-- Exercise aim --
Please give back only the lines below from the one containing "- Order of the" to the one containing "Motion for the", each repeated word for word, both ends included.

^^^^

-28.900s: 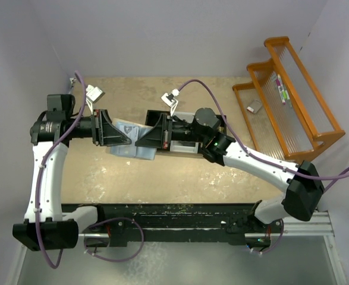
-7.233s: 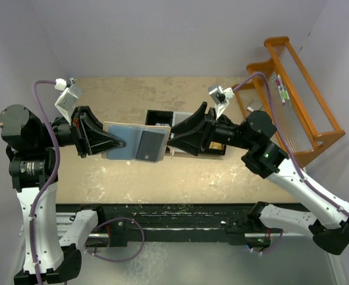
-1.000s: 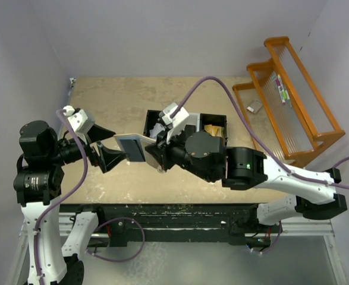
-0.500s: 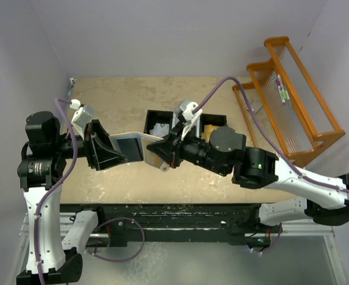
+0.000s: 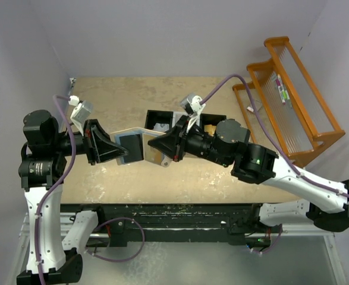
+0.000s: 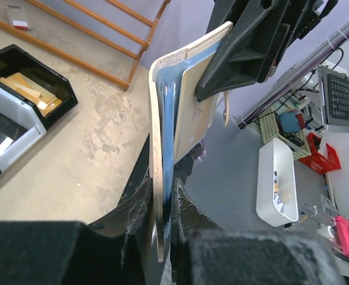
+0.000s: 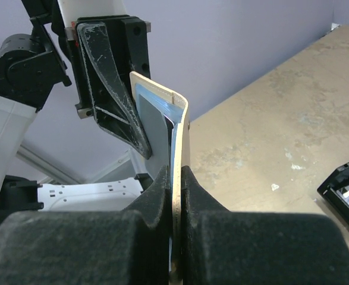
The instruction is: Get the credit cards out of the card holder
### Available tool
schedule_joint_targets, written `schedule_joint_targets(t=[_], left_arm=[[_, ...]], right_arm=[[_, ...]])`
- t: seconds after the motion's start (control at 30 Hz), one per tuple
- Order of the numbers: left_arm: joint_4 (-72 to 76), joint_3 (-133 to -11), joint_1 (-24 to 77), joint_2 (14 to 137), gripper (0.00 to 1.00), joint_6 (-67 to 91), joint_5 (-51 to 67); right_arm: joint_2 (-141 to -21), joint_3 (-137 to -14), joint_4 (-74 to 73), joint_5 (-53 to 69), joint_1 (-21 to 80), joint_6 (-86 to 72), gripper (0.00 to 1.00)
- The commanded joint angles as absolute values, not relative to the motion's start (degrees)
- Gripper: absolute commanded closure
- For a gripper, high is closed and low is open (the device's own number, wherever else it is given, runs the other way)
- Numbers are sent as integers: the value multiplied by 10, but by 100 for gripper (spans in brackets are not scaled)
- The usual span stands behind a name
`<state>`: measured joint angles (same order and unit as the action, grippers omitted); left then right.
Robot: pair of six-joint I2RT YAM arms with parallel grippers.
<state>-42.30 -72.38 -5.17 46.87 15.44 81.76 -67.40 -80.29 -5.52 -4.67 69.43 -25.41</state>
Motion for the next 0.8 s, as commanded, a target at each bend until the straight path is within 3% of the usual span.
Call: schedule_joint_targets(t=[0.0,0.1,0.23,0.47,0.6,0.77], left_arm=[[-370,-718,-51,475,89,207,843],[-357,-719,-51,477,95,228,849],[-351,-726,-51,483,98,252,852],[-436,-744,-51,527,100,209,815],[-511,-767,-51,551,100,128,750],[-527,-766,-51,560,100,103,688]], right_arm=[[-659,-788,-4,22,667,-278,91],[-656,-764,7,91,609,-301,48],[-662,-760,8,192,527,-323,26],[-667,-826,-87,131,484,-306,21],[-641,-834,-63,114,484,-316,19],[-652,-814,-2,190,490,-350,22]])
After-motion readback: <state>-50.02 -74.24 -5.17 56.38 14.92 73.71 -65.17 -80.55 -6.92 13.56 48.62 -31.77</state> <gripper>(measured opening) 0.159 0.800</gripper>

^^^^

-- Answer space --
- Order of the numbers: left_arm: joint_4 (-72 to 76), joint_3 (-133 to -11), joint_1 (-24 to 77), joint_2 (14 to 137), gripper (0.00 to 1.00), joint_6 (-67 to 91), joint_5 (-51 to 67); right_arm: joint_2 (-141 to -21), joint_3 (-137 to -14), joint_4 (-74 to 73), joint_5 (-53 to 69), joint_1 (-21 to 80), joint_6 (-86 to 72), gripper (0.00 to 1.00)
- The commanded joint angles as absolute values, not relative to the motion's start (degrees)
- Gripper: absolute commanded closure
- For a gripper, high is closed and low is open (the device's own number, wherever else it is given, runs the other way)
- Numbers are sent as integers: the value multiplied by 10, but by 100 for gripper (spans in brackets are not scaled)
- The usual span stands behind a name
`<state>`: measured joint angles (same order and unit as the action, grippers omitted); left then right.
Robot: pair of six-joint I2RT YAM arms with parallel grippers.
<state>-42.30 -72.38 -5.17 46.87 15.44 81.76 -67.40 -80.29 -5.52 -4.67 69.43 -25.41</state>
Motion for the next 0.8 s, as commanded, a target at each bend until the straight path is within 3% of the usual span.

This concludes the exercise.